Dental professionals can play a unique role in opening a dialogue with patients about eating disorders. They can help with early recognition and refer patients to professionals specializing in the evaluation and treatment of eating disorders. The dental professional can become an important contributor to the recovery and long-term treatment of the patient with an eating disorder.56,75

Diet

As the disorder is treated, patient education regarding balanced diets, exercise, and long-term maintenance of a healthy weight is important and may reduce the risk of relapse or development of chronic symptoms.

Medication

  • Antidepressants as a group are the mainstay of pharmacotherapy.67 These may be helpful for patients with substantial concurrent symptoms of depression, anxiety, obsessions, or certain impulse disorder symptoms or for patients who have not benefited from or had only a suboptimal response to appropriate psychosocial therapy.
  • Selective serotonin reuptake inhibitors (SSRIs) have the most evidence for efficacy and the fewest difficulties with adverse side effects.76,67 Only fluoxetine (Prozac) is approved by the Food and Drug Administration (FDA) for treatment of bulimia. Sertraline is the only other SSRI that has been shown to be effective, as demonstrated in a small, randomized controlled trial. Fluvoxamine77 and citalopram78 have also shown benefit. The exact mechanism underlying the efficacy of antidepressants in bulimia is unclear, but the effects may be mediated through their salutary impact on cerebral serotonin systems.
  • Bupropion (Wellbutrin) is relatively contraindicated in the treatment of bulimia nervosa because of a higher risk of seizures induced by the medication.67
  • Tricyclic antidepressants79 and monoamine oxidase inhibitors (MAOIs) have been used in patients with bulimia, although rarely, but are not recommended as initial treatments.67
  • Small controlled trials have demonstrated efficacy of the anticonvulsant topiramate, but because adverse reactions to this medication are common, it should be used only when other medications have proven ineffective.

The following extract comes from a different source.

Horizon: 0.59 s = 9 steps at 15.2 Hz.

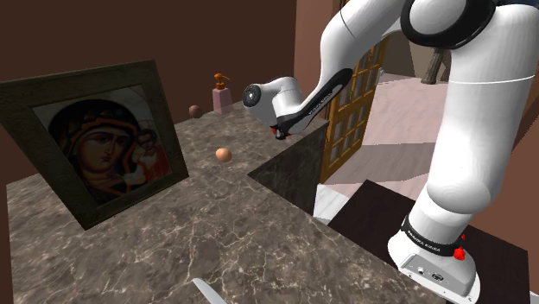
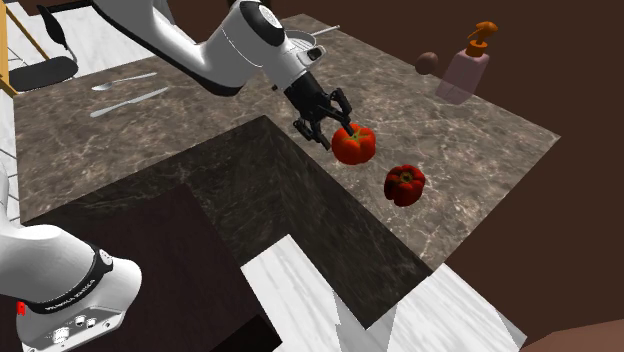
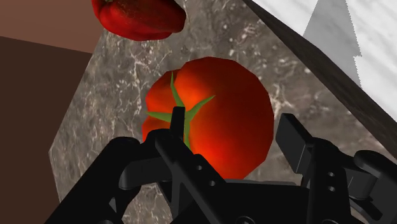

Also, because patients tend to lose weight on topiramate, its use is problematic for normal or underweight patients.67,80
  • Lithium and valproic acid, both mood stabilizers, are prone to induce weight gain in patients and may be less acceptable to patients who are weight preoccupied. Lithium is not recommended for patients with bulimia because it is ineffective. In patients with co-occurring bipolar disorder and bulimia nervosa, treatment with lithium is more likely to be associated with toxicity.67,81
  • Reports suggest the use of ondansetron,82 baclofen,83 and an antiandrogenic oral contraceptive84 as alternative pharmacotherapeutic options in the management of bulimia nervosa. Trials investigating naltrexone (ReVia) and venlafaxine have shown no significant benefit.
  • Clinicians must be aware of the black box warnings relating to antidepressants and discuss the potential benefits and risks of antidepressant treatment with patients and families if such medications are to be prescribed. See the statement on Antidepressant Use in Children, Adolescents, and Adults by the Food and Drug Administration.
  • Case reports indicate that methylphenidate may be helpful for patients with bulimia nervosa and concurrent ADHD. Methylphenidate should be used only for patients who have a very clear diagnosis of ADHD.67
  • The most recent update of Antidepressants versus placebo for people with bulimia nervosa in the Cochrane Database of Systematic Reviews included tricyclic antidepressants (TCAs), SSRIs, MAOIs, and other classes of drugs (mianserin, trazodone, bupropion). Similar results were obtained in terms of efficacy for these different groups of drugs. Patients with TCAs depressed out due to any cause more frequently than patients with placebo, and the opposite was found for fluoxetine.85

Antidepressants

SSRIs are the most commonly prescribed medications. Doses are higher than those typically used for depression management.


Fluoxetine (Prozac)

Selectively inhibits presynaptic serotonin reuptake with minimal effect in the reuptake of norepinephrine or dopamine. The antidepressant, anti-obsessive-compulsive, and antibulimic actions are presumed to be linked to inhibition of CNS neuronal uptake of serotonin. Efficacy was demonstrated in two 8-wk and one 16-wk multicenter parallel group studies of adult outpatients meeting DSM-III-R criteria for bulimia. Patients in the 8-wk studies received either 20 mg/d or 60 mg/d of fluoxetine or placebo in the morning. Patients in the 16-wk study received a fixed fluoxetine dose of 60 mg/d or placebo. Patients in these 3 studies had moderate-to-severe bulimia with median binge eating and vomiting frequencies ranging from 7-10 episodes per wk and 5-9 episodes per wk, respectively. Fluoxetine 60 mg (but not 20 mg) was superior to placebo in reducing the number of binge-eating and vomiting episodes per wk.

Adult

60-80 mg PO qd

Pediatric

Not established

Increases toxicity of diazepam, alprazolam, midazolam, flecainide, vinblastine, TCAs, and trazodone by decreasing clearance; also increases toxicity of MAOIs, haloperidol, clozapine, phenytoin, carbamazepine, and highly protein-bound drugs (eg, warfarin, digoxin); monitor lithium levels (levels reported to increase or decrease with concurrent use)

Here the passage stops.